Quand il est question d'éducation, il importe de tenir compte en tout temps des inégalités entre les personnes, insiste-t-il. «Dans les cours prénataux, par exemple, on ne se soucie guère du degré varié de connaissances en biologie ou des besoins spécifiques des parents présents. C'est une erreur qui a des répercussions sur l'exercice du rôle parental.»

Paul Bélanger explique également que le besoin d'apprendre a un corollaire qui ne va pas toujours de soi: la capacité de dire qu'on a besoin d'apprendre. «Il faut que chacun puisse confronter ses peurs et sa gêne en affirmant qu'il ne sait pas et qu'il est disposé à apprendre», précise-t-il.
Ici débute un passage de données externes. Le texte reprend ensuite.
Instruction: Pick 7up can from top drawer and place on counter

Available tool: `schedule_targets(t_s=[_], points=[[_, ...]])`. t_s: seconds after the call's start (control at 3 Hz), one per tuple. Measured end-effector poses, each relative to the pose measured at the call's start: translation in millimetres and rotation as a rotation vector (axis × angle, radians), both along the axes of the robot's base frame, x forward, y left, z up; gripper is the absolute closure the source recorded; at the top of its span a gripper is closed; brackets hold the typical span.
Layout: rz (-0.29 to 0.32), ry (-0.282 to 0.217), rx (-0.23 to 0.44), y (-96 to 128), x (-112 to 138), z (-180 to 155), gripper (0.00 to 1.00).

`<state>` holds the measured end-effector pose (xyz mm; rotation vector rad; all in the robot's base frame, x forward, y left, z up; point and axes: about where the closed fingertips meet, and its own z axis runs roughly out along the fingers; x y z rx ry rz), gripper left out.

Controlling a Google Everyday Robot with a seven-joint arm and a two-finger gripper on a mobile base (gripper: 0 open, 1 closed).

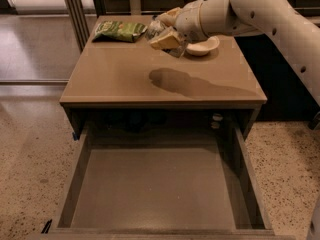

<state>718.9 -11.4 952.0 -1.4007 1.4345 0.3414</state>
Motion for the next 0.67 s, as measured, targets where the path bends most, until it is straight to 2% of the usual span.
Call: schedule_targets(t_s=[0.33, 0.67], points=[[0.000, 0.000, 0.000, 0.1, 0.0, -0.1, 0.00], [0.000, 0.000, 0.000, 0.1, 0.0, -0.1, 0.00]])
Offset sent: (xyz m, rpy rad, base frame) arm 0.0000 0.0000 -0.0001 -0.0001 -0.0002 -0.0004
Apprendre en milieu de travail

Des patrons de grandes entreprises canadiennes ont révélé au chercheur que la principale compétence qu'ils valorisent chez leurs employés est la capacité d'initiative. «Nous changerons d'emploi trois ou quatre fois en moyenne dans notre parcours professionnel, disent les statistiques. Il faut pouvoir réapprendre de nouvelles qualifications et construire là-dessus, non seulement en termes de savoir-faire concrets liés à une tâche, mais aussi en termes d'autonomie.»

Paul Bélanger

L'ouverture d'esprit des patrons à l'égard de l'apprentissage et de la formation est cruciale. «Prenons l'exemple d'une nouvelle caisse enregistreuse dans une épicerie, illustre le professeur. Une caissière va voir son patron pour lui poser des questions car elle ne comprend pas le fonctionnement. Celui-ci est content de voir son employée manifester de la curiosité. Dans une autre épicerie, une caissière va voir son patron pour les mêmes raisons et il la renvoie car il la juge incompétente.»
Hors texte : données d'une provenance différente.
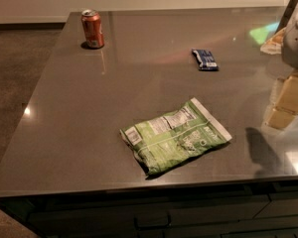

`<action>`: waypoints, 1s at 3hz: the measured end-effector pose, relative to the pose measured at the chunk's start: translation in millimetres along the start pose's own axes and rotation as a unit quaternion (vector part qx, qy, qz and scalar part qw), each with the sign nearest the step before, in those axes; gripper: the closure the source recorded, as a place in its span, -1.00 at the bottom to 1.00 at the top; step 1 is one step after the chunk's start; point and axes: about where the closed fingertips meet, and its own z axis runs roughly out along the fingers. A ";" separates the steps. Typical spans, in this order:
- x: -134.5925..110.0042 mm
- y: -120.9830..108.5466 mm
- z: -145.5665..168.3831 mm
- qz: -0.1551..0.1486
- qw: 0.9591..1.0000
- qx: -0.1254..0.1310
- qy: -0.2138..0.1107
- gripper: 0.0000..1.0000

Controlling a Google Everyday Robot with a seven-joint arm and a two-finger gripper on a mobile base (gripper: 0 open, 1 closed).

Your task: Pick green jalapeno chip bag

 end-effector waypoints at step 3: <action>-16.2 -3.5 44.5 -0.029 0.999 -0.036 -0.005 -1.00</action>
Offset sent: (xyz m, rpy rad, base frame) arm 0.0214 0.0176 -0.0368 0.0174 0.0765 0.0672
Le besoin d'apprendre en milieu de travail converge souvent vers l'actualisation de compétences déjà apprises – en lecture, en écriture et en mathématiques. Il importe toutefois d'actualiser ces compétences avec du matériel authentique, lié à l'emploi en question, note le chercheur. «Chez Parmalat, les travailleurs ont réactualisé leurs compétences en 60 heures de formation, à la suite de la numérisation de l'atelier de transformation du lait. Or, plusieurs ont demandé aux patrons de poursuivre leurs études et ont terminé leur secondaire 5!»

L'éducation tout au long de la vie

Le plaisir d'apprendre est important, ajoute le spécialiste, car cela créé chez l'individu une aspiration pour se former et se développer intellectuellement tout au long de la vie. «L'un des enjeux majeurs de nos sociétés modernes est la compétence des patients dans le domaine de la santé, note-t-il. Les médecins passent quatre fois moins de temps qu'avant avec leurs patients. Ils les renvoient sur Internet pour une foule d'informations. Or, environ 40 % des patients peinent à interpréter correctement une posologie. C'est alarmant! Il faut former des personnes curieuses et compétentes si on veut une société en santé.» 

Paul Bélanger déplore l'abandon des cours d'éducation populaire. «Les commissions scolaires et les cégeps donnaient des cours dans plusieurs domaines: santé, rôle parental, géographie, histoire, deuxième et troisième langue, etc. Environ 300 000 personnes par année suivaient ces cours. Le gouvernement a malheureusement sabré dans ces programmes en 1983. Aujourd'hui, en Europe,  ces cours reviennent en force pour former des citoyens plus éclairés.»

Ce livre ne s'adresse pas à des spécialistes, mais à l'ensemble de la population, précise Paul Bélanger. «L'éducation est la construction de l'autonomie pour être capable de défendre ses droits, souligne-t-il. Il faut abandonner cette vision utilitariste de l'éducation uniquement axée sur le monde du travail. Nous travaillerons environ 90 000 heures dans notre vie. Si on enlève le sommeil et les heures consacrées aux repas, il reste 225 000 heures de temps libre. Pourrait-on avoir le droit de se former aussi pour ces 225 000 heures?»